Natural numbers are fine if you just want to count sheep, but if you are Pharaoh of Egypt living four thousand five hundred years ago and want to build a square based pyramid with a base of 185 m and smooth equilateral triangle sides first you need to calulate the slope of the sides, and to do this you need a totally different set of mathematical tools. (The answer is 54 degrees 44 minutes if you are interested.) And this is the reason why many people find some aspects of mathematics difficult.
“God made natural numbers, all the rest are made by Man.”
Leopold Kroneker (1823 - 1891)
All numbers other than natural numbers are just tools Man has designed to help him solve problems he could not solve without them. If you lose sight of this, or more sadly if you were never taught this, some branches of mathematics may appear confusing or illogical.
The way in which Man first learned to use numbers as tools is described on the Subitizing Page.

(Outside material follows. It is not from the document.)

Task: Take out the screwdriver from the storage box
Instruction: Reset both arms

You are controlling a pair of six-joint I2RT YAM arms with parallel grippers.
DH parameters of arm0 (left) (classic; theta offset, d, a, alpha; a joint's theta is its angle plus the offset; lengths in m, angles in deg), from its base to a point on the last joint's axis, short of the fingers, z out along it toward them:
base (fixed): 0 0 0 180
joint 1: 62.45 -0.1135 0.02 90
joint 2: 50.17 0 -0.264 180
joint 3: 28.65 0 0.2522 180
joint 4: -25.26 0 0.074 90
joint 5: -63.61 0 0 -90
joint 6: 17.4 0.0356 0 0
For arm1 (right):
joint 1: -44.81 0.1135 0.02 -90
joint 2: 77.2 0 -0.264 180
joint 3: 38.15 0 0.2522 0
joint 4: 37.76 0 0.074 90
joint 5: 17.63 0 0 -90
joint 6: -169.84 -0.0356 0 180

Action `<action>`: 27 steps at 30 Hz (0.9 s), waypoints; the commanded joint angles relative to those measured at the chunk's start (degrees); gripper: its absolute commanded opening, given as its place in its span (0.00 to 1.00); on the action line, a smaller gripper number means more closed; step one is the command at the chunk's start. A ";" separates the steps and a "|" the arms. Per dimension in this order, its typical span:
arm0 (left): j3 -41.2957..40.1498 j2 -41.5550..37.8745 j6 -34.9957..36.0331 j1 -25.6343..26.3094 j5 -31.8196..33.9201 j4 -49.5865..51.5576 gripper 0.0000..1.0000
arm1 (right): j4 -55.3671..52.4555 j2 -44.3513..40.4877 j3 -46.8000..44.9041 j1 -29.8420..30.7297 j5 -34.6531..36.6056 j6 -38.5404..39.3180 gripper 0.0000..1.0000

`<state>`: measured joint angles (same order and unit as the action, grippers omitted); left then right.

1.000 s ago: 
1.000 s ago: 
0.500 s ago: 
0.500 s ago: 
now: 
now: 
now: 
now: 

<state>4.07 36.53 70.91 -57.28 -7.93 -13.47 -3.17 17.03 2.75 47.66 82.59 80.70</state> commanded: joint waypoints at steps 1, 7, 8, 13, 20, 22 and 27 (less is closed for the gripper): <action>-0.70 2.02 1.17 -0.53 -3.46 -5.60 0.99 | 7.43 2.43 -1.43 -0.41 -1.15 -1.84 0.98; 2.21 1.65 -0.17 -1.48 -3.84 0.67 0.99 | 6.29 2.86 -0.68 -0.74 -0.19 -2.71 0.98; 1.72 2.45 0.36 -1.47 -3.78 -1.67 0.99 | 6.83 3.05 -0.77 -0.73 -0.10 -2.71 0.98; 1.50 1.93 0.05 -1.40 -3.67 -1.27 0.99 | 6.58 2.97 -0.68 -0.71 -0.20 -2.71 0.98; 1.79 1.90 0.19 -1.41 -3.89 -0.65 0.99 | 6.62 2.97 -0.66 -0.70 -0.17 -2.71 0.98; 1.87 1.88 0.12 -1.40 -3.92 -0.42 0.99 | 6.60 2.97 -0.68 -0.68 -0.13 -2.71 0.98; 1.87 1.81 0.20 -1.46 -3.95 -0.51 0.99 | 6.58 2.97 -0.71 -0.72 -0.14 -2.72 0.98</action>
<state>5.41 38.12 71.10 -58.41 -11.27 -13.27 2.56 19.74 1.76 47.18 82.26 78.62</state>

Because when we are counting we always start with one, zero is not a natural number, and the Egyptians, Greeks, Romans and most other Ancient People had no symbol for it.
Natural numbers were once called cardinal numbers and you may still come across this term.
Ordinal numbers are 1st, 2nd, 3rd, 4th etc, where we put things into order. There is no zeroth: the day before the 1st of June is the 31st day of May not the 0th of June.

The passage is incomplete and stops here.